Sunday, November 15, 2009

Your own farts don’t stink


In the early 1970s, Marvin Zuckerman and Gershon Weltman, childhood friends from the co-ops of the Bronx, came across a rare Yiddish manuscript. Though they had never thought of putting out a book together, they quickly recognized that there was something in this document that made them want to take up the task of translating and publishing the work — dirty words.
The result, “Yiddish Sayings Mama Never Taught You,” was released in 1975 and went through five printings before the press stopped. Now, due to both personal requests and the fact that bootleg copies have been circulating on the Internet, the two men have decided to give the book one more run.
The nearly 230 sayings in the book, which appear in translation and transliteration as well as in the original Hebrew, open up a window into the indecent side of the shtetl, one that has rarely seen light.
Among the pretty dirty, sometimes offensive and mostly clever offerings are:

Az men shloft mit’n vayb, shtelt men der velt dem tokhes aroys.
When you sleep with your wife, you show your behind to the world.

Der pelts unter dem vaybershn boykh iz dos tayerste futerl.
The pelt under a woman’s belly is the world’s most expensive furpiece.

Itlikhes tepl gefint zikh zayn shtertsl, itlikhes petsl gefint zikh zayn lekhl.
Every pot finds its own lid, every pole finds it own hole.

An eygener forts shtinkt nit azoy vi a fremder.
Your own farts don’t stink like someone else’s.

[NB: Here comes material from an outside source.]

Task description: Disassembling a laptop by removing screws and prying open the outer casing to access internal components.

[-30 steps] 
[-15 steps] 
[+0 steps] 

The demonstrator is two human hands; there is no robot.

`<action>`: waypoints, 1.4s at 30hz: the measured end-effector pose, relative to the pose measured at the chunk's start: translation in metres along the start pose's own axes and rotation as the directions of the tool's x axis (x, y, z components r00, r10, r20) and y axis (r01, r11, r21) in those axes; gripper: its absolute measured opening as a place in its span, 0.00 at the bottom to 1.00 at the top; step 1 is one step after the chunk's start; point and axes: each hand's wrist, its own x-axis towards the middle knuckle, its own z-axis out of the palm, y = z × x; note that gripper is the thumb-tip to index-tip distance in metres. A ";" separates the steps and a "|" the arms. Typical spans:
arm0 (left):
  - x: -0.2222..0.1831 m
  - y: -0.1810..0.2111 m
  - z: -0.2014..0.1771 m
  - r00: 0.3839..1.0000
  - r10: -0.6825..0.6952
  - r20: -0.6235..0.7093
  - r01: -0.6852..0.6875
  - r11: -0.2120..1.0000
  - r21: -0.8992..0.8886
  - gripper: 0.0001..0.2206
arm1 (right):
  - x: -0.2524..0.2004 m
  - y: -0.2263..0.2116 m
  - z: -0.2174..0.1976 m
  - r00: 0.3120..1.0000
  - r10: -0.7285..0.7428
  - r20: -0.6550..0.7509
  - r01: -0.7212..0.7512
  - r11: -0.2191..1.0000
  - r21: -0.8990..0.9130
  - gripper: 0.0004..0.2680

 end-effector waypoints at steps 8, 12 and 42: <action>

The source of the material was a transcript by a folklorist named Ignaz Bernstein, a wealthy Ukrainian who collected nearly 5,000 Jewish proverbs at the turn of the century. He published all these in a two-volume collection — with the exception of 227 sayings that he published separately, for reasons unknown, under the title “Erotica and Rustica.” Unlike his main work, the proste, or vulgar stuff, had a very small run and remained little known until Zuckerman and Weltman got their hands on it.
Zuckerman managed to get an early blurb for the book from Isaac Bashevis Singer. The two were presenting at a literary retreat near Ojai, Calif., and they spent some time together. Zuckerman passed Singer the book, then in manuscript form, on a Saturday night and asked the author to look it over. Singer came down to breakfast the next morning, with handwritten notes on the manuscript’s cover. He later joined Weltman and Zuckerman for lunch at the latter’s house in Los Angeles.
“I believe people are much more tolerant, in part because — sadly — virtually all of the old-guard haute Yiddish group is now gone,” Weltman said. “The academics and their students should be interested because this is original source material; the raffish element remains interested because many of the sayings are as rank and funny now as they were originally.”